Брыки F*cking Дент - Дэвид Духовны
Шрифт:
Интервал:
Закладка:
Женщина сделала шаг назад и пристально всмотрелась в Теда. Подправила помаду, что показалось Теду неоднозначным откликом на ситуацию. Затем шагнула вплотную к Теду и широко улыбнулась. Кивнула.
– Mira…[241] – вздохнула она и рассмеялась. – Сеньор Арахис.
Тед протянул руку.
– Рад знакомству, – сказал он, – всего хорошего. – И вернулся к Мариане.
В следующие несколько часов Тед познакомился еще с пятью или шестью пожилыми латиноамери канками.
– Может, нам стоит быть хитрее, – сказала Мариана.
– Хитрее?
– Ну, та женщина, вероятно, не хотела бы, чтобы ее обнаружили. Может, она замужем – или была замужем, неважно, – и, может, стоит просто понаблюдать, а не наскакивать сразу. Если мы ее найдем, для нее это наверняка будет целое дело.
– В смысле, мне бы лучше включить Нэнси Дрю?
– Именно.
Они присели отдохнуть на капот Тедовой машины.
– Думаю, у них на тему этой женщины была договоренность. У вашей матери с отцом. И с вами.

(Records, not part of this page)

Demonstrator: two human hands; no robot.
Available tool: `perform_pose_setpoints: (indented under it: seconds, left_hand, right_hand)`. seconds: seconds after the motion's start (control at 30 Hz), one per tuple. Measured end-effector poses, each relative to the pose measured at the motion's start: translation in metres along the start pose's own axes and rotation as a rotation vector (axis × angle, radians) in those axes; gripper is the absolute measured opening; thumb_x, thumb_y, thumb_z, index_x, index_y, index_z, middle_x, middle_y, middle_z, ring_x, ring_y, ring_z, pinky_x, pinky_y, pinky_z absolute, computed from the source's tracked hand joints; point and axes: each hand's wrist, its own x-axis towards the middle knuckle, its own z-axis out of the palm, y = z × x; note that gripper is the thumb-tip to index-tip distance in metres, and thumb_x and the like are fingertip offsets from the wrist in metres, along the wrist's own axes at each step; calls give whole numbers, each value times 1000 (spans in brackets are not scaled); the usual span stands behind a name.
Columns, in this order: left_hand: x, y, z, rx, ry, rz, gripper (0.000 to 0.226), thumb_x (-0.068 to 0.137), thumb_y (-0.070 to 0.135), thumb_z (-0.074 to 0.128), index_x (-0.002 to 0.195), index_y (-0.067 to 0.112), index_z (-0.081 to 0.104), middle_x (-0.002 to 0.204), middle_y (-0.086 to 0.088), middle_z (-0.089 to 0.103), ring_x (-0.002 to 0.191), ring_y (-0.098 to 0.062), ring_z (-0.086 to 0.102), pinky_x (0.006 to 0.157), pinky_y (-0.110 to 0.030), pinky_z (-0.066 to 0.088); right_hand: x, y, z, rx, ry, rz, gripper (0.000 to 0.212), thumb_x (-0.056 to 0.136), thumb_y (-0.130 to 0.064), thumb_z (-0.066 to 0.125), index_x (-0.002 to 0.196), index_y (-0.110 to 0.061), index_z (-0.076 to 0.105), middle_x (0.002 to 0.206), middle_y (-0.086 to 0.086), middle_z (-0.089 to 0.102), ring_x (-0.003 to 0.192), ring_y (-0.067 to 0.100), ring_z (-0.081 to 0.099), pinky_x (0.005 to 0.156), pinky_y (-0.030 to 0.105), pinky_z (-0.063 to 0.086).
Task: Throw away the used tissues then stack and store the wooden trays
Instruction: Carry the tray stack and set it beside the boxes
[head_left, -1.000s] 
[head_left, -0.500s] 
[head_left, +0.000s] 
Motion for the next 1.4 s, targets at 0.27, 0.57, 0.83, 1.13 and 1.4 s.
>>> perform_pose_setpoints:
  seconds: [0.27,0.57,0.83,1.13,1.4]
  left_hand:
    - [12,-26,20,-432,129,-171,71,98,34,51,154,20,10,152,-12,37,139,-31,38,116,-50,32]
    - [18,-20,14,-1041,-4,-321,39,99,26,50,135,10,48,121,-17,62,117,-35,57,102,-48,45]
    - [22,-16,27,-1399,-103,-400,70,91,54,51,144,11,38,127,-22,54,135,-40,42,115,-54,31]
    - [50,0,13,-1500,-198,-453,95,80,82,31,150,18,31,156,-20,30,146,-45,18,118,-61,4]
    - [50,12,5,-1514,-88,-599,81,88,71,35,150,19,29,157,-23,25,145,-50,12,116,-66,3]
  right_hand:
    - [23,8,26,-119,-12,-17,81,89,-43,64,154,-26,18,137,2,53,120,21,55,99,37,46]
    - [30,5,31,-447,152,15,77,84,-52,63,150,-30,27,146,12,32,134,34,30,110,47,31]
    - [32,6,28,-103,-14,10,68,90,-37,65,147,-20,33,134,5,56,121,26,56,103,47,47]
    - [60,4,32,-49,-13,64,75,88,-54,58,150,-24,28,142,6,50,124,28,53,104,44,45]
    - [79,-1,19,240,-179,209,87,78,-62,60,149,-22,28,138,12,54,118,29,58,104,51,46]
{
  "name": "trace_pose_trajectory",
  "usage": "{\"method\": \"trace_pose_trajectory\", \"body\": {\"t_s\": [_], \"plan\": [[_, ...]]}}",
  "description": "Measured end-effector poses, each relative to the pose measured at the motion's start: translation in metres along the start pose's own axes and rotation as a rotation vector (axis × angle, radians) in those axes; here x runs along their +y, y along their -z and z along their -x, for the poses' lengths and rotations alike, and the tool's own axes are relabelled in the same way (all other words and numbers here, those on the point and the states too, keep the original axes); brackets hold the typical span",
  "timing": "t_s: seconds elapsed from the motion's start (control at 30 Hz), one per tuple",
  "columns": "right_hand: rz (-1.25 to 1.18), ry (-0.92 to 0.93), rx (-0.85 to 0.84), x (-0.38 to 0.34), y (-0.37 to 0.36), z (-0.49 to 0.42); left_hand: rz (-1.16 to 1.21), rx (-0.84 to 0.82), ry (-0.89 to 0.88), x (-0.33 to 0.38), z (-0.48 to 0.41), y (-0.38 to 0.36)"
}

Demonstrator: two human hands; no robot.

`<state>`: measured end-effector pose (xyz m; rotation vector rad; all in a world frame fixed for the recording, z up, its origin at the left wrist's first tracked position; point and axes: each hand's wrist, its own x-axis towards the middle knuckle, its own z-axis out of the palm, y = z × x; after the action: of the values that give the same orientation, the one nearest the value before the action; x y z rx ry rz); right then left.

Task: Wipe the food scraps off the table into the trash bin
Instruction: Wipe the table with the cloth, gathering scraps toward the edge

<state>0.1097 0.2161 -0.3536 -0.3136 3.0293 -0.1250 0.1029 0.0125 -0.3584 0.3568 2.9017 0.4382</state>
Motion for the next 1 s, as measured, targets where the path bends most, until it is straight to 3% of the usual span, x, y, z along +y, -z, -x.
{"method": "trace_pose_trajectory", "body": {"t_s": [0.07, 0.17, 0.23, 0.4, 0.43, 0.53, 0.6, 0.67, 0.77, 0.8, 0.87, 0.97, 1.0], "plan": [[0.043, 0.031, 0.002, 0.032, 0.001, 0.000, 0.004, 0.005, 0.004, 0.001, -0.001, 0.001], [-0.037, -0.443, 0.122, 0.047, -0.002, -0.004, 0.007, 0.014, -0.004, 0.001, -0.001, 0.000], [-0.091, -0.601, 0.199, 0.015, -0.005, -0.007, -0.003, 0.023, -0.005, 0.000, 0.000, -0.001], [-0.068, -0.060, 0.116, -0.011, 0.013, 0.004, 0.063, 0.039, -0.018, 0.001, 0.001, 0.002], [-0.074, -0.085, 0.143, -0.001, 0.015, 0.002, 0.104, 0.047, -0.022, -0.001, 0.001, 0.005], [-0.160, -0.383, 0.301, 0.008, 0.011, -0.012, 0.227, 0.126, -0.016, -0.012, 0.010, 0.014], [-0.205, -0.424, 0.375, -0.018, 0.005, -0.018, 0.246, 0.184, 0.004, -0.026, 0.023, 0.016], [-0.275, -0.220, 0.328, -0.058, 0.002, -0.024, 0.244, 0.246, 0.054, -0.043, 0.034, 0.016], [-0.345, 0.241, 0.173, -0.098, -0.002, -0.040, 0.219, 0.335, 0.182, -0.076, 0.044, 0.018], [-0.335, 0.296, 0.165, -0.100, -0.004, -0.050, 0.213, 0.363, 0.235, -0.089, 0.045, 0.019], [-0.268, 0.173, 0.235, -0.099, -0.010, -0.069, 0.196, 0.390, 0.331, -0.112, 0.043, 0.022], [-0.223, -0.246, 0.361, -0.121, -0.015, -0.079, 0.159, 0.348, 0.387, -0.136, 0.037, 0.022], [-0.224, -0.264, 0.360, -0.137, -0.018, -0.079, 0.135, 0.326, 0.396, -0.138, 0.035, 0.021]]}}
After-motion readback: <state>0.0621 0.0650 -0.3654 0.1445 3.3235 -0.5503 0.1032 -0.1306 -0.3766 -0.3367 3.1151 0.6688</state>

– Что? Нет. Никакой договоренности. Она не знала. Я не знал.
– Может, вы оба знали.
– Нет.
– Может, вы оба знали достаточно и не хотели знать больше – что совершенно по-человечески, – однако незадача с привычкой не знать, что ты знаешь, в том, что рано или поздно забываешь, что знаешь, и перестаешь понимать, что знаешь, и большинство людей так и живут, а когда вспоминаешь, что знаешь – или, вернее, знал, – может выйти неприятный сюрприз.
От этих повисших слов пространство меж ними набрякло и загромыхало. Тед открыл было рот, чтобы ответить, но так и оставил его нараспашку. Какой-то прохожий пристально всмотрелся в Теда.
– Это вы по-испански? Птушта я ни слова не понял. Хочу с вами поспорить, но понятия не имею, о чем вы говорили. Теперь понятно, почему вы с отцом так ладите.
– По-моему, вы знаете.
Тем временем пристальный малый возвращался к ним и, не сводя с Теда глаз, тыкал в него пальцем, будто пытался вспомнить что-то. Заулыбался и энергично кивнул:
– Сеньор Арахис!
Тед вновь остолбенел.
– Нет, нет, ой нет.
Но парень отмел этот ответ и принялся вопить, обращаясь ко всем вокруг:
– jHola! jSenor Cacahuete aquif[242] Сеньор Арахис из «Джанки»!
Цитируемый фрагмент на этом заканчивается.